**Problem details**
Of the material below, only the lines from the line containing "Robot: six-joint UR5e" down to the line containing "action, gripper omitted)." belong in the answer, written out exactly.

**Available data**
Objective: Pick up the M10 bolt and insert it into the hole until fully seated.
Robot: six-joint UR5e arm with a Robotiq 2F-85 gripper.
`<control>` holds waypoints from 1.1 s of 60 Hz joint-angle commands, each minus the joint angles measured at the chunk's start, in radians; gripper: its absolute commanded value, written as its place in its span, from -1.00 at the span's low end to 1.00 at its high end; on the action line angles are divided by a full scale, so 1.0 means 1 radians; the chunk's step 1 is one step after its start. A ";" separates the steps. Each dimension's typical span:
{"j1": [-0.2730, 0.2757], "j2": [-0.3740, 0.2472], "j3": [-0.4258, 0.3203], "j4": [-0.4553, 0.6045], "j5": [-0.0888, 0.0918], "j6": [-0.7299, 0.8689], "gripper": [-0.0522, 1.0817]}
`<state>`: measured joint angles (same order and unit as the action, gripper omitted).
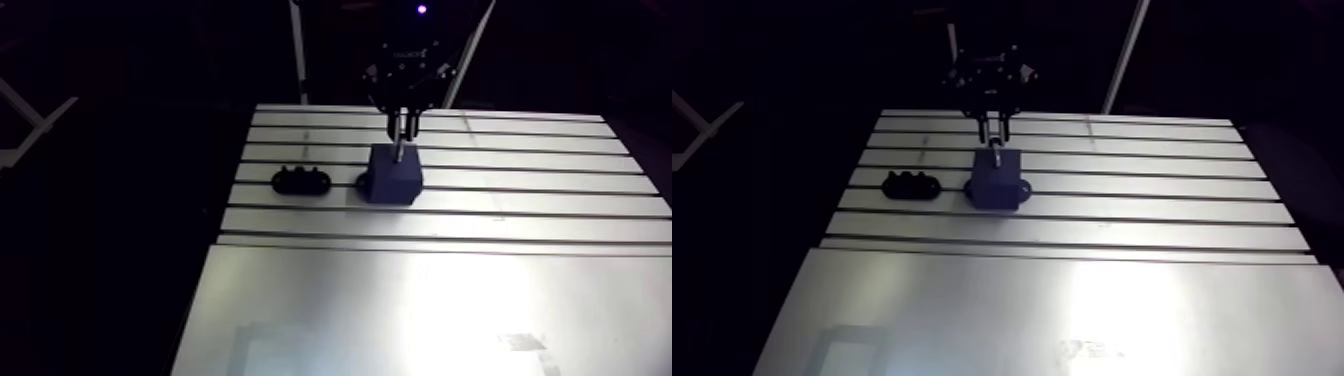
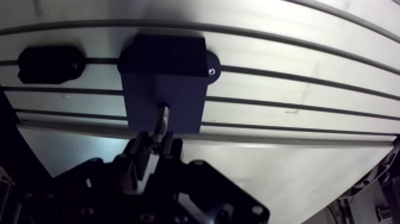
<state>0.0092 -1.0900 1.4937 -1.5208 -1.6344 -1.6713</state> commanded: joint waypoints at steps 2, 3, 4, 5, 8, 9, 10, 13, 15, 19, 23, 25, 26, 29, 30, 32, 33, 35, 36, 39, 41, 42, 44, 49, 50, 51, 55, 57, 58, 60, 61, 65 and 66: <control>0.000 0.000 0.001 0.000 0.000 0.000 0.99; 0.000 0.000 0.001 0.000 0.000 0.000 0.99; 0.000 0.000 0.001 0.000 0.000 0.000 0.99; 0.000 0.000 0.001 0.000 0.000 0.000 0.99; 0.000 0.002 0.001 0.000 0.000 0.000 0.99; 0.000 0.002 0.001 0.000 0.000 0.000 0.99; 0.000 0.002 0.001 0.000 0.000 0.000 0.99; 0.000 0.002 0.001 -0.002 0.000 0.000 0.99; 0.000 0.002 0.001 -0.002 0.000 0.000 0.99; 0.000 0.002 0.000 -0.002 0.000 0.000 0.99; 0.000 0.003 0.000 -0.002 0.000 0.000 0.99; 0.000 0.003 0.000 -0.002 0.000 0.000 0.99; 0.000 0.006 -0.002 -0.002 0.000 0.000 0.99; 0.000 0.009 -0.001 0.000 0.000 0.000 0.99; 0.000 0.009 0.000 -0.001 0.000 0.000 0.99; 0.000 0.011 0.001 0.000 0.000 0.000 0.99; 0.000 0.011 0.001 0.000 0.000 0.000 0.99; 0.000 0.011 0.001 -0.001 0.000 0.000 0.99; 0.000 0.011 0.001 -0.001 0.000 0.000 0.99; 0.000 0.011 0.001 -0.002 -0.001 0.000 0.99; 0.000 0.011 0.001 -0.002 -0.002 0.000 0.99; 0.000 0.011 0.001 -0.002 -0.002 0.000 0.99; 0.000 0.013 0.001 0.000 -0.002 -0.001 0.99; 0.000 0.013 0.001 -0.002 -0.002 -0.001 0.99; 0.000 0.013 0.002 -0.002 -0.002 -0.001 0.99; 0.000 0.013 0.002 -0.002 -0.002 -0.001 0.99; 0.000 0.013 0.003 -0.003 0.000 -0.008 0.99; -0.001 0.013 0.003 -0.004 0.000 -0.013 0.99; -0.001 0.013 0.003 -0.005 0.001 -0.016 0.99; -0.002 0.013 0.004 -0.005 0.001 -0.018 0.99; -0.002 0.013 0.004 -0.005 0.001 -0.018 0.99; -0.002 0.013 0.006 -0.006 0.001 -0.018 0.99; -0.002 0.013 0.006 -0.006 0.001 -0.018 0.99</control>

**Written response**
Robot: six-joint UR5e arm with a Robotiq 2F-85 gripper.
`<control>` holds waypoints from 1.1 s of 60 Hz joint-angle commands, each minus the joint angles measured at the chunk's start, in radians; gripper: its absolute commanded value, written as its place in its span, from -1.00 at the span's low end to 1.00 at its high end; on the action line angles are divided by a full scale, so 1.0 means 1 radians; the chunk's step 1 is one step after its start. A ";" separates the steps. Each dimension's typical span:
{"j1": [-0.2730, 0.2757], "j2": [-0.3740, 0.2472], "j3": [-0.4258, 0.3203], "j4": [-0.4553, 0.6045], "j5": [-0.0888, 0.0918], "j6": [-0.7299, 0.8689], "gripper": [-0.0522, 1.0817]}
`<state>`: measured joint angles (same order and unit as the action, gripper omitted).

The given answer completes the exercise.